Experiment tracking with Catboost#
In this tutorial you will train a model using the Catboost framework and use the experiment tracking abilities of Dataiku to log training runs (parameters, performance).
Prerequisites#
Access to a Project with a Dataset that contains the UCI Bank Marketing data
A Code Environment containing the
mlflow
andcatboost
packages
Performing the experiment#
The following code snippet provides a reusable example to train a simple gradient boosting model, with these main steps:
(1): Select the features and target variables.
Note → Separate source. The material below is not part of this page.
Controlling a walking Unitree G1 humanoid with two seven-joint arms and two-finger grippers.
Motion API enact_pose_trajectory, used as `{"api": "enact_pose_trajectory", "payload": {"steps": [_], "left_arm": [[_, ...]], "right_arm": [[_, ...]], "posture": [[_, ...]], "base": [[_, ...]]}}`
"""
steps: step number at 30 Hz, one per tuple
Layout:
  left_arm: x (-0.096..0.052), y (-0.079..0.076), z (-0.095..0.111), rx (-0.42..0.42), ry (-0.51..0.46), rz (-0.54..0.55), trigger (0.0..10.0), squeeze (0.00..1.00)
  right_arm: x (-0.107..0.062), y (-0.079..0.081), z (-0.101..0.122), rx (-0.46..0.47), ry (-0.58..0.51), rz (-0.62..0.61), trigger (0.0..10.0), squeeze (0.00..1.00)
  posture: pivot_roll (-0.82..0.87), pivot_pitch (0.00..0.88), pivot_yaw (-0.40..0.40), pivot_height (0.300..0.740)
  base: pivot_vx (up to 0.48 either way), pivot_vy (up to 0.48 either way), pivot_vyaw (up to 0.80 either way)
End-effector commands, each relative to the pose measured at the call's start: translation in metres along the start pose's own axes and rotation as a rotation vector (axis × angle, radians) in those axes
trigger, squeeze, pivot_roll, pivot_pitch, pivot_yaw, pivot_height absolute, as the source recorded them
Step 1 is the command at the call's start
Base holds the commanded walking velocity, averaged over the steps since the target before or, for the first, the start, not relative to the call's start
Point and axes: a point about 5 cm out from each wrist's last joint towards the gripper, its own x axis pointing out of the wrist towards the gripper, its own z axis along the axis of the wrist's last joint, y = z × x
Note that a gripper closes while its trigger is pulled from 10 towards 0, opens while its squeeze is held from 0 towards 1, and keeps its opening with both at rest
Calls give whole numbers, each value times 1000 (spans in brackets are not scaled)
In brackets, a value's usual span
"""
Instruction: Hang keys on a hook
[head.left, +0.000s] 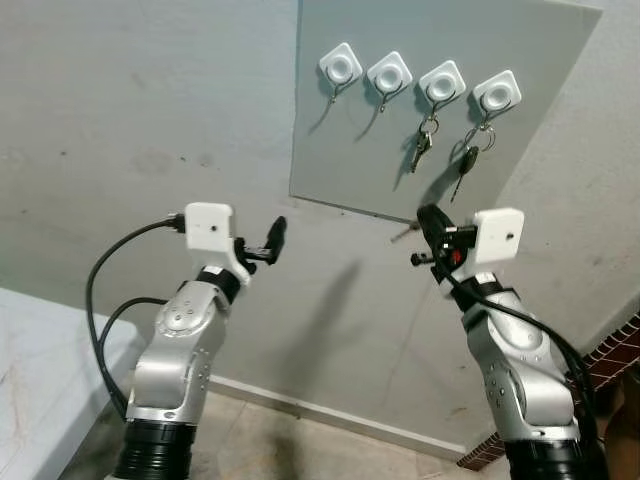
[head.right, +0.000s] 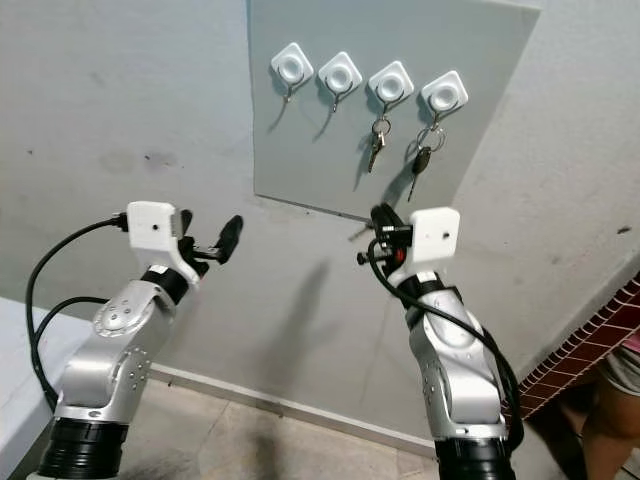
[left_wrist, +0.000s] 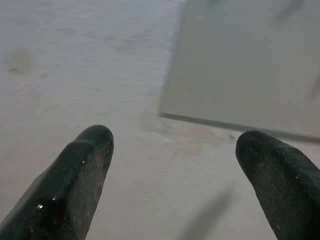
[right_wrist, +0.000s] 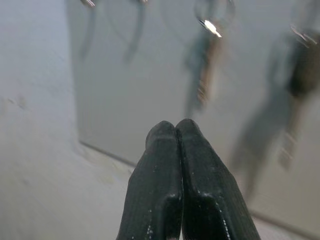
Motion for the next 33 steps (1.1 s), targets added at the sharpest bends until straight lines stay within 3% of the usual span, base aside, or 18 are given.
{"api": "enact_pose_trajectory", "payload": {"steps": [1, 14, 22, 33], "left_arm": [[0, -9, 7, 50, -25, -53, 10000, 0], [8, -16, 27, 117, -84, -129, 10000, 0], [12, -18, 32, 115, -101, -134, 10000, 0], [14, -22, 38, 110, -122, -146, 10000, 0]], "right_arm": [[7, 3, 7, 10, -25, 34, 10000, 0], [41, 16, 37, 50, -153, 140, 10000, 0], [47, 15, 41, 71, -178, 134, 10000, 0], [56, 14, 48, 234, -241, 128, 10000, 0]], "posture": [[-57, 10, -61, 740], [-49, 15, -55, 740], [-49, 15, -55, 740], [-48, 14, -53, 740]], "base": [[0, 0, 0], [0, 0, 0], [0, 0, 0], [0, 0, 0]]}}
(2): Define the hyperparameters to run the training on. Set the number of boosting rounds to 100, and to check whether overfitting is occuring during cross-validation, set early_stopping_rounds
to 5. To cap boosting rounds, limit the training to the iteration that has the best score by setting use_best_model
to True
.
(3): Perform the experiment run, log the hyperparameters, performance metrics (here we use the AUC) and the trained model.
import dataiku
from catboost import CatBoostClassifier, Pool, cv
# !! - Replace these values by your own - !!
USER_PROJECT_KEY = ""
USER_XPTRACKING_FOLDER_ID = ""
USER_EXPERIMENT_NAME = ""
USER_TRAINING_DATASET = ""
USER_MLFLOW_CODE_ENV_NAME = ""
client = dataiku.api_client()
project = client.get_project(USER_PROJECT_KEY)
# (1)
ds = dataiku.Dataset(USER_TRAINING_DATASET)
df = ds.get_dataframe()
cat_features= ["job", "marital", "education", "default",
"housing","loan", "month", "contact", "poutcome"]
target ="y"
X = df.drop(target, axis=1)
y = df[target]
# (2)
params = {
'iterations': 100,
'learning_rate': 0.1,
'depth': 10,
'cat_features': cat_features,
'loss_function': 'Logloss',
'eval_metric': 'AUC',
'early_stopping_rounds': 5,
'use_best_model': True,
'random_seed': 42,
}
# (3)
mf = project.get_managed_folder(USER_XPTRACKING_FOLDER_ID)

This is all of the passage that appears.